Here we present some examples of Edgeworth expansions in order to demonstrate their ability to approximate the sampling distribution of the standardized pivot \(Z_n = \sqrt{n}(\bar X_n - \mu)/\sigma\) as well as that of the studentized pivot \(T_n = \sqrt{n}(\bar X_n - \mu) /S_n\).
19.1 For the standardized pivot
We first consider the case of the standardized pivot \(Z_n = \sqrt{n}(\bar X_n - \mu)/\sigma\). We begin by defining, following the proof of Theorem 18.1, the first-order Edgeworth expansions of the cdf \(F_{Z_n}\) and the pdf \(f_{Z_n}\) of \(Z_n\) as \[\begin{align}
\tilde F^{(1)}_{Z_n}(z) &\equiv \Phi(z) - \frac{1}{6\sqrt{n}}\frac{\mu_3}{\sigma^3}(z^2 - 1)\phi(z)\\
\tilde f^{(1)}_{Z_n}(z) &\equiv \phi(z) + \frac{1}{6\sqrt{n}}\frac{\mu_3}{\sigma^3}(z^3 - 3z)\phi(z)

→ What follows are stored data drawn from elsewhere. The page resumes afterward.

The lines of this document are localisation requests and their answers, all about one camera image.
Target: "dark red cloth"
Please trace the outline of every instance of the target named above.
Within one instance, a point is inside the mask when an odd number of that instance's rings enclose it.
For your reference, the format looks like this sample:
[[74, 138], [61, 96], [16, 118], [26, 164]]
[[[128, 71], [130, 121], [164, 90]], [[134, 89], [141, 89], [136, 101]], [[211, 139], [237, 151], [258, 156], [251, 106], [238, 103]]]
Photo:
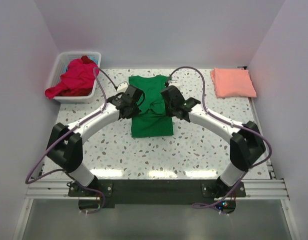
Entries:
[[61, 82], [45, 91], [46, 97], [53, 99], [55, 96], [88, 96], [94, 85], [95, 67], [97, 65], [87, 56], [72, 60], [68, 64], [68, 71], [60, 76]]

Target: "laundry basket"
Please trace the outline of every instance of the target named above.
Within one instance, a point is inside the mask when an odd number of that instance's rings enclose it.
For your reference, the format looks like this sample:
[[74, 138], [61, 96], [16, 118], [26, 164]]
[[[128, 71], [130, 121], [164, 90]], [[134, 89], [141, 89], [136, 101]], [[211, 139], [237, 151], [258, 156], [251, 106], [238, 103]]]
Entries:
[[[74, 59], [80, 59], [87, 56], [95, 60], [97, 66], [100, 66], [101, 54], [95, 51], [68, 51], [61, 53], [54, 64], [47, 88], [56, 86], [60, 82], [60, 76], [66, 72], [68, 64]], [[62, 104], [85, 104], [91, 103], [95, 97], [97, 82], [94, 81], [93, 89], [88, 96], [56, 96], [53, 99]]]

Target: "folded green fabric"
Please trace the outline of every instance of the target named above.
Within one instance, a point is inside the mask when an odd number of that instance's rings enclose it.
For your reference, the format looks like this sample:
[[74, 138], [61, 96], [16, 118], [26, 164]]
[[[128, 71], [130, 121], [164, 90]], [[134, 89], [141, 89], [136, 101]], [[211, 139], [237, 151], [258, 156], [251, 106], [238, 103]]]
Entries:
[[166, 116], [165, 102], [160, 94], [165, 88], [166, 80], [167, 77], [162, 75], [149, 78], [129, 77], [129, 84], [145, 92], [145, 101], [139, 107], [141, 113], [132, 118], [133, 138], [172, 136], [174, 134], [172, 118]]

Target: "folded pink towel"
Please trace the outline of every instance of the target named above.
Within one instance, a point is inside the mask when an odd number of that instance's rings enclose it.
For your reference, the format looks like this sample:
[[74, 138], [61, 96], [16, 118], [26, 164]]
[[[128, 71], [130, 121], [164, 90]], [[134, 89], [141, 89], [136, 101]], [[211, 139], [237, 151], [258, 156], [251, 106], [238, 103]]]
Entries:
[[256, 97], [248, 70], [214, 68], [210, 72], [218, 98]]

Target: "speckled tabletop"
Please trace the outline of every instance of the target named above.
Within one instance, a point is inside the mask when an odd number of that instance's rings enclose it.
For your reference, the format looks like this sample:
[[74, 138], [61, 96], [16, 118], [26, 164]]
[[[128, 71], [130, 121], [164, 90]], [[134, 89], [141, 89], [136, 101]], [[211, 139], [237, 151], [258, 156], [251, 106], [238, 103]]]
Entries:
[[[173, 69], [104, 69], [119, 84], [129, 76], [168, 76]], [[224, 116], [247, 122], [253, 119], [246, 97], [216, 98], [210, 69], [201, 69], [206, 80], [206, 105]], [[106, 96], [115, 90], [106, 78], [99, 75]], [[202, 82], [192, 70], [178, 71], [173, 79], [184, 86], [184, 97], [202, 99]], [[91, 113], [103, 100], [101, 91], [88, 104], [62, 104], [57, 122], [68, 124]], [[209, 130], [173, 118], [174, 136], [131, 138], [131, 120], [122, 119], [94, 134], [84, 144], [84, 164], [98, 178], [112, 179], [216, 179], [229, 163], [229, 145]], [[46, 159], [43, 172], [59, 168]], [[47, 179], [67, 179], [62, 172]], [[269, 179], [266, 163], [253, 168], [245, 179]]]

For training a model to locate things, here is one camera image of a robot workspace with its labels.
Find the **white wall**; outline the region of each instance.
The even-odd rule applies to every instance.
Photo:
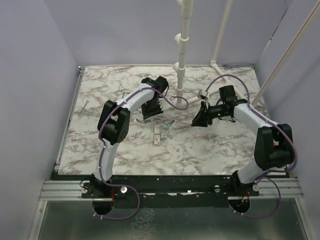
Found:
[[[77,66],[43,1],[0,1],[0,239],[28,237]]]
[[[80,65],[173,64],[181,31],[176,0],[44,0]],[[195,0],[187,64],[210,64],[226,0]],[[286,0],[235,0],[218,63],[259,59]]]
[[[316,0],[294,0],[256,68],[260,85],[270,76]],[[292,127],[300,179],[310,218],[320,237],[320,16],[264,94],[271,118]]]

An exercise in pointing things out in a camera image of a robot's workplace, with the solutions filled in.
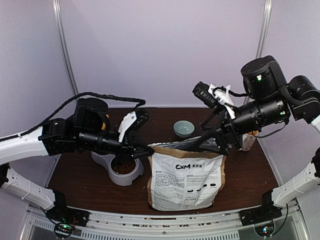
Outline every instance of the white wall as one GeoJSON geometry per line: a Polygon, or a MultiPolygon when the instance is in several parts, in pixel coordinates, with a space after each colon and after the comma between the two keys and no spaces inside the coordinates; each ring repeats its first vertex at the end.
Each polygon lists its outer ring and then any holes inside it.
{"type": "MultiPolygon", "coordinates": [[[[305,75],[320,89],[320,1],[276,0],[264,55],[273,55],[287,81],[305,75]]],[[[278,128],[269,127],[265,133],[278,128]]],[[[320,136],[303,120],[264,140],[282,182],[298,174],[320,147],[320,136]]],[[[320,188],[298,198],[313,240],[320,236],[320,188]]]]}
{"type": "Polygon", "coordinates": [[[60,5],[79,91],[143,98],[154,107],[205,107],[192,94],[198,81],[243,92],[240,69],[256,55],[264,9],[263,0],[60,5]]]}
{"type": "MultiPolygon", "coordinates": [[[[27,130],[72,96],[51,0],[0,1],[0,137],[27,130]]],[[[60,116],[67,117],[75,105],[60,116]]],[[[11,164],[44,186],[54,157],[11,164]]],[[[28,203],[0,190],[0,239],[15,240],[28,203]]]]}

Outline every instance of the bag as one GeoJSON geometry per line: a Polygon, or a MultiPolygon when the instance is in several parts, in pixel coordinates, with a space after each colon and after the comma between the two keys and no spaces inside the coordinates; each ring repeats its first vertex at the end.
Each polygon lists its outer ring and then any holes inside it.
{"type": "Polygon", "coordinates": [[[148,202],[159,211],[204,209],[225,185],[226,156],[153,145],[148,202]]]}

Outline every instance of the robotic arm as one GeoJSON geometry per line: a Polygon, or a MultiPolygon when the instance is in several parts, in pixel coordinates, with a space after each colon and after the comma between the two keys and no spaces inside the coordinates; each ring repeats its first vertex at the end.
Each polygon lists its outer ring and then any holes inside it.
{"type": "MultiPolygon", "coordinates": [[[[261,132],[263,127],[271,124],[287,125],[291,114],[296,121],[304,119],[320,133],[320,91],[307,77],[299,75],[287,83],[278,62],[272,56],[247,63],[241,69],[241,74],[246,94],[229,92],[236,97],[247,95],[253,101],[240,107],[230,104],[224,87],[212,89],[202,82],[195,86],[194,95],[213,109],[212,115],[200,125],[206,132],[194,145],[199,151],[229,155],[230,146],[242,148],[243,134],[261,132]],[[226,106],[232,108],[234,116],[228,113],[226,106]],[[216,115],[217,124],[207,126],[216,115]],[[213,140],[216,145],[208,144],[212,143],[209,140],[213,140]]],[[[318,184],[320,148],[302,172],[284,185],[266,192],[262,196],[262,206],[241,211],[242,225],[257,224],[281,217],[281,209],[288,202],[318,184]]]]}
{"type": "Polygon", "coordinates": [[[143,108],[128,113],[117,131],[110,131],[107,110],[107,103],[101,99],[80,98],[69,118],[48,120],[28,134],[23,132],[0,139],[0,188],[40,206],[49,219],[85,226],[88,212],[68,208],[63,193],[36,185],[18,174],[9,163],[27,157],[89,150],[100,155],[114,154],[118,161],[115,164],[121,165],[153,154],[152,148],[133,133],[149,119],[143,108]]]}

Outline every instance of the kibble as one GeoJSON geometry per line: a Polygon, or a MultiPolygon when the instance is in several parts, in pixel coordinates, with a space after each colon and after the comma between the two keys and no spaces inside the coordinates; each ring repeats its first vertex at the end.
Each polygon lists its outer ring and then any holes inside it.
{"type": "Polygon", "coordinates": [[[112,169],[118,174],[129,174],[136,168],[136,162],[134,160],[126,161],[120,165],[114,166],[112,169]]]}

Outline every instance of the dark wooden table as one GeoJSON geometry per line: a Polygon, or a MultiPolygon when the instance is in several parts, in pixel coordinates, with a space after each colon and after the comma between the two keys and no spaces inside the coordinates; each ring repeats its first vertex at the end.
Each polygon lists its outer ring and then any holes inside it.
{"type": "MultiPolygon", "coordinates": [[[[138,135],[146,143],[179,140],[173,131],[178,120],[188,120],[195,125],[194,136],[200,135],[199,124],[210,113],[208,108],[147,108],[149,121],[138,135]]],[[[129,112],[125,108],[109,110],[112,125],[129,112]]],[[[63,154],[57,164],[49,187],[66,196],[69,206],[122,214],[169,215],[211,213],[253,207],[261,204],[262,194],[278,186],[270,165],[255,141],[249,152],[233,149],[225,161],[225,186],[206,209],[161,212],[149,207],[147,182],[151,169],[146,158],[141,159],[144,174],[131,186],[114,184],[107,170],[91,159],[90,152],[63,154]]]]}

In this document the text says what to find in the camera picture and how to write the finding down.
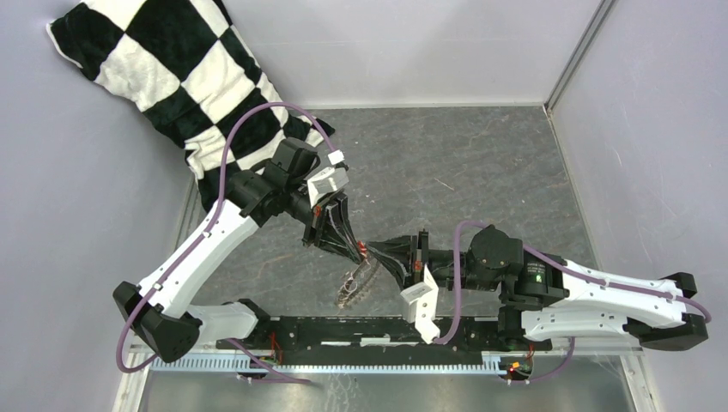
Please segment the metal frame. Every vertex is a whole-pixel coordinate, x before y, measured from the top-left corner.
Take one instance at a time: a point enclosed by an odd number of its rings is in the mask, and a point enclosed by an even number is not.
[[[607,19],[607,16],[609,16],[615,3],[616,0],[602,0],[599,2],[597,10],[594,12],[594,15],[591,16],[591,20],[586,26],[586,30],[583,34],[581,34],[581,39],[579,39],[579,43],[573,50],[567,66],[562,71],[561,76],[559,76],[559,80],[556,82],[549,98],[546,99],[546,102],[543,104],[546,113],[551,113],[554,110],[554,107],[559,102],[561,95],[564,93],[564,89],[566,89],[566,86],[571,80],[574,72],[576,72],[576,69],[579,68],[581,60],[592,45],[592,41],[597,37],[599,29]]]

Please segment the small object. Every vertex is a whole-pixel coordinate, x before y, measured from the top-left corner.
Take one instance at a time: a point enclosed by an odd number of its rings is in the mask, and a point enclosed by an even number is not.
[[[339,288],[336,305],[343,309],[350,307],[361,300],[373,284],[373,280],[379,271],[379,261],[374,259],[374,264],[365,258],[353,273],[347,274],[346,280]]]
[[[336,150],[331,153],[329,153],[329,161],[331,162],[331,165],[336,165],[337,163],[341,163],[343,161],[343,153],[341,150]]]

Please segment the black and white checkered cloth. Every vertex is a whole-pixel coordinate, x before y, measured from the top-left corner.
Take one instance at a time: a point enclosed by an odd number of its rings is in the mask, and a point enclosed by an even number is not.
[[[235,122],[255,106],[281,101],[221,0],[85,0],[49,24],[48,33],[89,80],[134,101],[186,150],[206,209]],[[308,119],[283,107],[264,110],[235,135],[228,175],[270,158],[285,136],[314,146],[323,141]]]

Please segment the white wall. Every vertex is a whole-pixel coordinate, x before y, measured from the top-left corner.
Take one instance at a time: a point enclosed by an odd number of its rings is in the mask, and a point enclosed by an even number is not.
[[[171,251],[190,174],[131,104],[87,81],[44,25],[74,0],[2,2],[0,410],[110,410],[112,291]]]
[[[651,352],[666,410],[716,410],[728,368],[728,3],[618,2],[555,108],[603,267],[695,274],[710,339]]]
[[[225,2],[282,97],[305,106],[543,103],[598,3]]]

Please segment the white checkered square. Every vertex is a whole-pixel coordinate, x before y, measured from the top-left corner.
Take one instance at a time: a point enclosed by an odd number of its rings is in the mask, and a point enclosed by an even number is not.
[[[91,10],[96,10],[99,13],[105,15],[109,20],[113,21],[122,30],[126,30],[137,14],[139,8],[147,0],[86,0],[84,3],[87,4]]]
[[[267,101],[282,101],[281,96],[278,95],[276,88],[273,87],[273,83],[268,80],[268,76],[265,73],[260,76],[256,87],[260,89],[260,94]],[[276,115],[278,121],[281,122],[281,127],[288,122],[288,110],[285,107],[271,107],[271,111]]]
[[[95,82],[134,101],[142,112],[179,88],[177,76],[126,34],[101,64]]]
[[[230,27],[225,20],[225,16],[222,15],[222,12],[217,8],[215,3],[210,0],[190,0],[190,3],[192,3],[192,6],[195,7],[197,12],[207,22],[215,36],[222,36],[225,30],[228,30],[228,27]]]
[[[222,148],[225,147],[225,137],[216,126],[185,141],[185,150],[190,150],[187,156],[187,163],[198,179],[202,179],[204,173],[216,167],[220,167]],[[227,163],[235,161],[233,151],[227,152]]]
[[[251,93],[255,84],[217,41],[182,82],[182,87],[210,120],[217,123]]]

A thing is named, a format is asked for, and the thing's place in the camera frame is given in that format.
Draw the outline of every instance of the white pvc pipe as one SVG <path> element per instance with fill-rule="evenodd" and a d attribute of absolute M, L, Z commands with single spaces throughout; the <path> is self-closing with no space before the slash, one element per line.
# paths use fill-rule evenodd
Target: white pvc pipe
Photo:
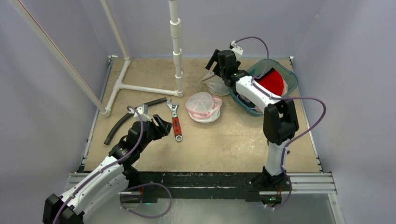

\end{align}\] and their second-order counterparts as \[\begin{align}
\tilde F_{Z_n}^{(2)}(z) &\equiv \tilde F_{Z_n}^{(1)}(z) - \frac{1}{n}\Big[\frac{1}{24}\Big(\frac{\mu_4}{\sigma^4} - 3\Big)(z^3 - 3z) + \frac{1}{72}\frac{\mu_3^2}{\sigma^6}(z^5 - 10z^3 + 15z)\Big]\phi(z)\\
\tilde f_{Z_n}^{(2)}(z) &\equiv \tilde f_{Z_n}^{(1)}(z) + \frac{1}{n}\Big[\frac{1}{24}\Big(\frac{\mu_4}{\sigma^4} - 3\Big)(z^4 - 6z^2 + 3) + \frac{1}{72}\frac{\mu_3^2}{\sigma^6}(z^6 - 15z^4 + 45z^2 - 15)\Big]\phi(z).
\end{align}\] We may also regard \[\begin{align}
\tilde F^{(0)}_{Z_n}(z) &\equiv \Phi(z)\\
\tilde f^{(0)}_{Z_n}(z) &\equiv \phi(z)
\end{align}\] as Edgeworth expansions of order zero.
We are interested in checking how close the approximations \(\tilde F^{(j)}_{Z_n}\) and \(\tilde f^{(j)}_{Z_n}\) are to the exact cdf \(F_{Z_n}\) and exact pdf \(f_{Z_n}\), respectively, of \(Z_n\) for orders \(j=0,1,2\) in finite-\(n\) settings.
Example 19.1 Let \(X_1,\dots,X_n\) be independent random variables having the exponential distribution with mean \(\lambda\). Since \(\mathbb{E}X_1 = \lambda\) and \(\mathbb{V}X_1 = \lambda^2\), the studentized pivot \(Z_n\) is given by \(Z_n = \sqrt{n}(\bar{X}_n - \lambda) / \lambda\). This random variable has, for each \(n\geq 1\), the \(\mathcal{G}(n,n^{-1/2})\) distribution centered to have mean zero, where \(\mathcal{G}(a,b)\) denotes the Gamma distribution with mean \(ab\) and variance \(ab^2\). The density of \(Z_n\) is therefore given by \[
f_{Z_n}(z) = \frac{1}{\Gamma(n)(1/\sqrt{n})^n}(z+\sqrt{n})^{n-1}\exp\left(-\frac{z +\sqrt{n}}{1/\sqrt{n}}\right)\mathbf{1}(z > -\sqrt{n}).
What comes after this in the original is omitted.